(Stored items from a collection)
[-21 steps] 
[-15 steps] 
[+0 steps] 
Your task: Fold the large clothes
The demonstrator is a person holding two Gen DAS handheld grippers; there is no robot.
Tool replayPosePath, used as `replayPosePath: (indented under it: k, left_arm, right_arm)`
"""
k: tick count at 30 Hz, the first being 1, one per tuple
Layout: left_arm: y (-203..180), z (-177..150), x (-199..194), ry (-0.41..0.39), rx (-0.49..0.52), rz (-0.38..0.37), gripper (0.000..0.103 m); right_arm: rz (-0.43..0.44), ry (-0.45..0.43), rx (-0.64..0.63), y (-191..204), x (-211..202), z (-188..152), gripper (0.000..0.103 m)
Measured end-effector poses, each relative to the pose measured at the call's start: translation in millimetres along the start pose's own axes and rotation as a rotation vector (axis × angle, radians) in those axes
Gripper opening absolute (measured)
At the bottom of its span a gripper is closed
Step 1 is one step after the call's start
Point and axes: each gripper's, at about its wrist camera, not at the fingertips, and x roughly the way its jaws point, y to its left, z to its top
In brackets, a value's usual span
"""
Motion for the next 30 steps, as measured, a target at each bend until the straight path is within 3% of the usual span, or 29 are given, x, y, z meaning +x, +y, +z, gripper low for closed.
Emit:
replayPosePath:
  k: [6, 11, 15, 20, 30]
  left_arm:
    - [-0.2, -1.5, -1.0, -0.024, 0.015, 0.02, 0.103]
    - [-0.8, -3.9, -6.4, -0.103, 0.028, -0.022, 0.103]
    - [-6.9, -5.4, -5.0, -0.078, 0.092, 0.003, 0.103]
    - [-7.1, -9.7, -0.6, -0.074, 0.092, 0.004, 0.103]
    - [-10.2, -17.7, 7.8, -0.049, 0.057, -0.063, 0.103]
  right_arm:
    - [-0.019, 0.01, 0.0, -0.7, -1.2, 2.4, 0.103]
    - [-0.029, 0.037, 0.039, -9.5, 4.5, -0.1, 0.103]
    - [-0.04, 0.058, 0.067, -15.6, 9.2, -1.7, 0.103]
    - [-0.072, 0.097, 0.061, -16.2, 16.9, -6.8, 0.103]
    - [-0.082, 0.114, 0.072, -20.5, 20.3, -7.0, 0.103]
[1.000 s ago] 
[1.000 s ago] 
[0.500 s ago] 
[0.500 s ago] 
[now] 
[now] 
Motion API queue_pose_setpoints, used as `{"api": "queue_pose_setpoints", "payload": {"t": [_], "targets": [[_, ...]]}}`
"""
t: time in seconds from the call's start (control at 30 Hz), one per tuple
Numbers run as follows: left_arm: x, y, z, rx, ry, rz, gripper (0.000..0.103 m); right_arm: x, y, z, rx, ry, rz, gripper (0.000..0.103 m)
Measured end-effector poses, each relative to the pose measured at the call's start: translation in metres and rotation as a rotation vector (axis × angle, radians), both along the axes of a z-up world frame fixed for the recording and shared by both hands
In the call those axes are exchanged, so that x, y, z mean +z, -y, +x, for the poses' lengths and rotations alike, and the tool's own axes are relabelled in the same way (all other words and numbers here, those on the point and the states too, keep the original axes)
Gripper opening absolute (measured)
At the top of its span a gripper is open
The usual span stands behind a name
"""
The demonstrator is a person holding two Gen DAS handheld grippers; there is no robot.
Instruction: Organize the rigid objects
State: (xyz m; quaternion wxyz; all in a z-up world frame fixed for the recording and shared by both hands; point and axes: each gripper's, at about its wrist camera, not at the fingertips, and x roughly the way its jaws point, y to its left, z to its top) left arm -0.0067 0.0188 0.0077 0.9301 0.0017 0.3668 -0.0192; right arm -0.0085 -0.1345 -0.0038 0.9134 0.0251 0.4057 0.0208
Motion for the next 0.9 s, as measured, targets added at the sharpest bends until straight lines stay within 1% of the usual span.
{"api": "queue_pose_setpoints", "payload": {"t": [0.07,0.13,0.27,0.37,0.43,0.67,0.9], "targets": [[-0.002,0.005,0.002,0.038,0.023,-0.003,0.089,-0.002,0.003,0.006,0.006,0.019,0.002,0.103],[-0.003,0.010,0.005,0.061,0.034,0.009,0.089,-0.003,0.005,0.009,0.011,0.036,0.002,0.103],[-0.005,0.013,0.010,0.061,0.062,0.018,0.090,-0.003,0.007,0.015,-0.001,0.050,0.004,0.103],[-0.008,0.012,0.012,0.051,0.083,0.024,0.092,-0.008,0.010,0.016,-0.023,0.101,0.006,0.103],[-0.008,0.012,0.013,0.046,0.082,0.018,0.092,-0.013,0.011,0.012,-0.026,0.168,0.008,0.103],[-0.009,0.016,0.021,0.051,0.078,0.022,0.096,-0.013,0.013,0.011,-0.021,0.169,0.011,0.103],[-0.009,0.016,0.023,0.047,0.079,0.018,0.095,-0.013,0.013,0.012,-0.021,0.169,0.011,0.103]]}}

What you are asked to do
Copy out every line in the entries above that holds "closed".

Solution for this task
At the bottom of its span a gripper is closed
Motion for the next 30 steps, as measured, a target at each bend until the straight path is within 3% of the usual span, or 29 are given, x, y, z meaning +x, +y, +z, gripper low for closed.

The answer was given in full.